→ **What you have to do**
The listing is to be returned word for word, without its images.

→ **Material supplied**
◆ ◆ ◆

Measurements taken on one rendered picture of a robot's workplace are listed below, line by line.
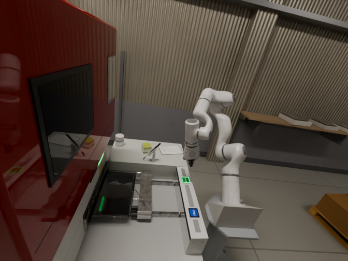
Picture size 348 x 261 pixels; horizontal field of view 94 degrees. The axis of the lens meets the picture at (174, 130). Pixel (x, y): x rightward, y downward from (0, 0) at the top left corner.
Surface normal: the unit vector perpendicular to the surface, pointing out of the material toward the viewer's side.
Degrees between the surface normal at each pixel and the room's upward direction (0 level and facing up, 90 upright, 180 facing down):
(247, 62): 90
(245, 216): 90
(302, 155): 90
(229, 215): 90
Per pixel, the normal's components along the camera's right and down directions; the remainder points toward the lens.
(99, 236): 0.18, -0.88
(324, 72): 0.05, 0.44

◆ ◆ ◆

→ **Reply**
Measurements taken on one rendered picture of a robot's workplace are listed below, line by line.
Picture size 348 x 261 pixels; horizontal field of view 94 degrees. The axis of the lens meets the picture at (174, 130). Pixel (x, y): x rightward, y downward from (0, 0) at the top left corner.
Surface normal: the unit vector perpendicular to the surface, pointing out of the material toward the viewer's side.
Degrees between the surface normal at each pixel and the room's upward direction (0 level and facing up, 90 upright, 180 facing down):
(247, 62): 90
(245, 216): 90
(302, 155): 90
(229, 215): 90
Per pixel, the normal's components along the camera's right and down directions; the remainder points toward the lens.
(99, 236): 0.18, -0.88
(324, 72): 0.05, 0.44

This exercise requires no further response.